While responding to a speaking task, try to keep your answers simple. Don’t over-explain. This is especially true in the case of an Integrated speaking task where you might feel like including each and every point made in the passage, lecture, and/or conversation. Instead of repeating verbatim what the reading passage or listening audio says, try to paraphrase the ideas. This will ensure that you can complete your response within the stipulated time—all the while ensuring that your pace is natural and consistent. Remember, the raters scoring your response want to hear you speaking, not reading aloud.

Commit some Useful Expressions to Memory

Just like with the independent speaking task, it would be a good idea to memorize some phrases that you could use in your responses to the integrated speaking task questions. Some phrases you could use in your response to convey someone’s opinions are: “This person believes that”, “This person holds that”, “This person argues that”, “This person’s view is that”, “This person’s point is that”, “The lecture stated”, “The reading stated”, “The reading presented”, and “The lecture offered”. In addition to this, try to learn a minimum of two new words (including spelling, pronunciation, meaning) every day. This will help you in all sections of the TOEFL exam. Vocabulary.com is a helpful website that you can use to build your vocabulary.

Practice 

As we mentioned earlier, constant practice is the best way to get a good score in your exam. While practicing using sample TOEFL questions is the best way to help you prepare for the speaking section, it’s not the only way. You can also practice the necessary skills while performing your day-to-day activities. For example, you could improve your note-making skills by making notes during class lectures and while reading your course textbook. You can, then, improve your speaking skills by summarizing (and synthesizing) what you learned from the lecture and textbook. 

TOEFL Speaking - FAQs

How will my speaking attempts be scored?

Each of your responses is scored out of 4 by a combination of AI-scoring technology and human raters. The raw scores are then converted to scaled scores of 0 to 30.

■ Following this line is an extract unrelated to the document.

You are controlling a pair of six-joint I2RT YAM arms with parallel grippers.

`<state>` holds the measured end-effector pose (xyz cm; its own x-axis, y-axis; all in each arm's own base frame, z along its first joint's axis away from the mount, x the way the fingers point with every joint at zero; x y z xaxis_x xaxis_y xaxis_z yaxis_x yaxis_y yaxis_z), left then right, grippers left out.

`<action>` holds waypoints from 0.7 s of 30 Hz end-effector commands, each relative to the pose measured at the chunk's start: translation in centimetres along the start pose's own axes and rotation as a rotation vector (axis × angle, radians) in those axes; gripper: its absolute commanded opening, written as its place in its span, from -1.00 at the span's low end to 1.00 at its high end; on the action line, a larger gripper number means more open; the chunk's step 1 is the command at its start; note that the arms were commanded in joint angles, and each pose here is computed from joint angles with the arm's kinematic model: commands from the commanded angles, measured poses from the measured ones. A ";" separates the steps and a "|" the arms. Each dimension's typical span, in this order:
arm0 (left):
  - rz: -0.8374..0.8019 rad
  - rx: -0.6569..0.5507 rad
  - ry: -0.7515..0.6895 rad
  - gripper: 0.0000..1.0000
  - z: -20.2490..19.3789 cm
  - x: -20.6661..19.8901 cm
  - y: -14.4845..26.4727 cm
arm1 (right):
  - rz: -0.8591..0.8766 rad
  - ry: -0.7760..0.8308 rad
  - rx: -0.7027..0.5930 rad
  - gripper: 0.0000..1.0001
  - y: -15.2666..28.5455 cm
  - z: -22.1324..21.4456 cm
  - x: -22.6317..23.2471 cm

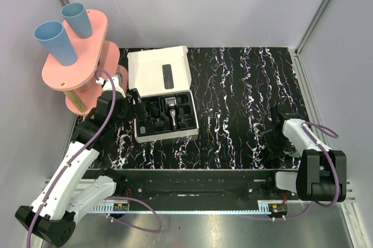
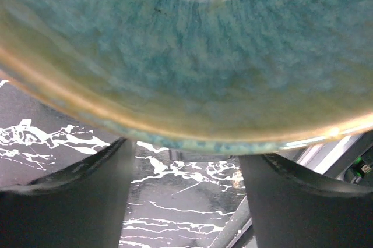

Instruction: Sort the hair-cutting tools

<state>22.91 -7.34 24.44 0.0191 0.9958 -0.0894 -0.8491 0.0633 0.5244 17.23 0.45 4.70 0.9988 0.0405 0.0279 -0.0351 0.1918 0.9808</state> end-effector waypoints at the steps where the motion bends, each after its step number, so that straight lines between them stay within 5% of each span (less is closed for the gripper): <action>1: 0.028 -0.042 0.018 0.98 0.7 0.4 -0.1 | 0.059 -0.015 -0.058 0.44 -0.6 0.9 1.5; 8: 0.034 -0.039 0.019 0.98 0.5 0.5 -0.2 | 0.094 0.022 -0.008 -0.13 -1.1 0.1 2.7; 21: -0.008 -0.022 0.031 0.98 0.2 -0.3 -1.0 | 0.323 0.065 0.181 -0.52 2.8 -2.4 6.7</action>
<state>23.07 -7.27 23.78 0.0026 0.9961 -0.0884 -0.8426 0.0498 0.5362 20.31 2.17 5.22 0.9814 0.1311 0.1404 -0.1496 0.0629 0.9867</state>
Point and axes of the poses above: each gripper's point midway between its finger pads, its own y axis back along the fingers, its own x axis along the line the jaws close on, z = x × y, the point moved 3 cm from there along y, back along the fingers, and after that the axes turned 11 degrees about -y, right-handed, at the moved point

Since there will be a lot of students who take the TOEFL along with me, won’t I get distracted if everyone is speaking at once?

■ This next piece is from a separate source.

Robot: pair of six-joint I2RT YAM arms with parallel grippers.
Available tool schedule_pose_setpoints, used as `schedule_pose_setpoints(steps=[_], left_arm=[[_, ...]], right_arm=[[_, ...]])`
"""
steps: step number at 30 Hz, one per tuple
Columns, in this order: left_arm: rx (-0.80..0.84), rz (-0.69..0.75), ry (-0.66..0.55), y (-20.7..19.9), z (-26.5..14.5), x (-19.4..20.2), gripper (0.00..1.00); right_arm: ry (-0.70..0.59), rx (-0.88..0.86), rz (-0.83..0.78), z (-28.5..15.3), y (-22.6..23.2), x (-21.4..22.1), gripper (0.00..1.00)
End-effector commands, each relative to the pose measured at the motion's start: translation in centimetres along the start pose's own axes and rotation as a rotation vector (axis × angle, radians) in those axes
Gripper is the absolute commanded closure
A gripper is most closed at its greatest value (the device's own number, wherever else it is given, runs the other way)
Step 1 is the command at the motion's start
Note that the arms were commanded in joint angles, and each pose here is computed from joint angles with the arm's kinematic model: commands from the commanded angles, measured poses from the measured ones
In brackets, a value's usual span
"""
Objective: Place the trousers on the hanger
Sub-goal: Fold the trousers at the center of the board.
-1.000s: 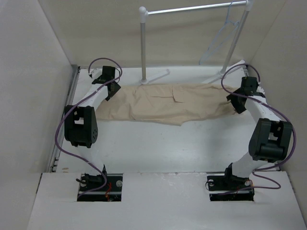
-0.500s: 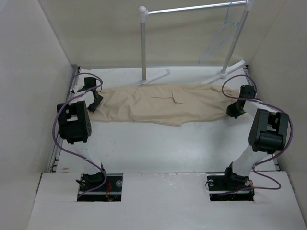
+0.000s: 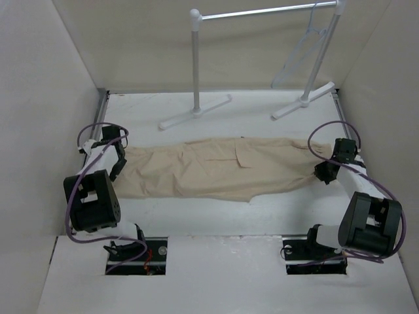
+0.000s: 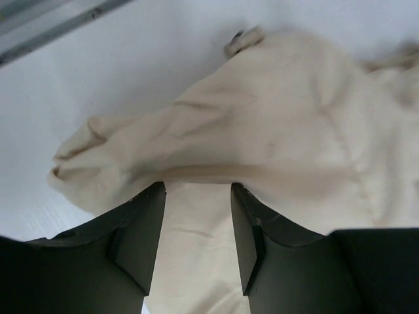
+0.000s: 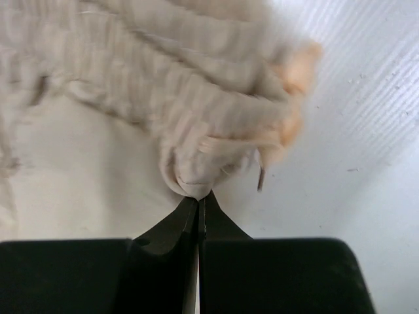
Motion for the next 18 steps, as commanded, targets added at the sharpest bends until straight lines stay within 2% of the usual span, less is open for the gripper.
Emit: schedule_pose_setpoints(steps=[1, 5, 9, 13, 18], left_arm=[[-0.002, 0.008, -0.082, 1.0, -2.8, -0.9, 0.58], [0.148, 0.034, -0.171, -1.0, -7.0, -1.7, 0.58], [0.294, 0.098, -0.237, -3.0, -11.0, -0.7, 0.6], [0.396, 0.196, -0.27, -5.1, -13.6, 1.8, 0.6], [0.532, 0.388, -0.29, -9.1, -16.9, 6.4, 0.6]], right_arm=[[-0.033, -0.007, 0.006, 0.3, 0.4, -0.5, 0.97], [-0.033, -0.007, 0.006, 0.3, 0.4, -0.5, 0.97], [-0.033, -0.007, 0.006, 0.3, 0.4, -0.5, 0.97], [-0.033, -0.007, 0.006, 0.3, 0.4, -0.5, 0.97], [-0.033, -0.007, 0.006, 0.3, 0.4, -0.5, 0.97]])
Point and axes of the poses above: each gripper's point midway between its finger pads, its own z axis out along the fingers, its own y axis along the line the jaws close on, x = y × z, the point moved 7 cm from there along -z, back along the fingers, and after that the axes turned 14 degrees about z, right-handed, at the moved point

You need not worry about external distractions. You will be provided with  noise-reducing headphones (with an in-built microphone) for the listening and speaking section.

For the TOEFL Independent speaking section, should I speak for the entire 45 seconds? 

Try to speak for at least 40 seconds. If you finish your answer before then, see if you can include any additional information that would help develop your response more fully. Avoid repeating what you have already said. Timing yourself when practicing the speaking tasks should help you familiarize yourself with the time allowances.

What happens if I don’t have enough time to complete my answer?

When practicing for the speaking section, time yourself to get a rough understanding of how much information you can convey within the stipulated time. But, if you do run out of time before you say everything you have planned to say, avoid panicking and speaking at an unnaturally rapid pace. After all, how clearly and coherently you convey information is as important as how much information you convey. 

Will I lose marks because of my accent and/or pronunciation?

You will not lose marks because of your accent or occasional pronunciation mistakes, unless they interfere with the intelligibility of your response.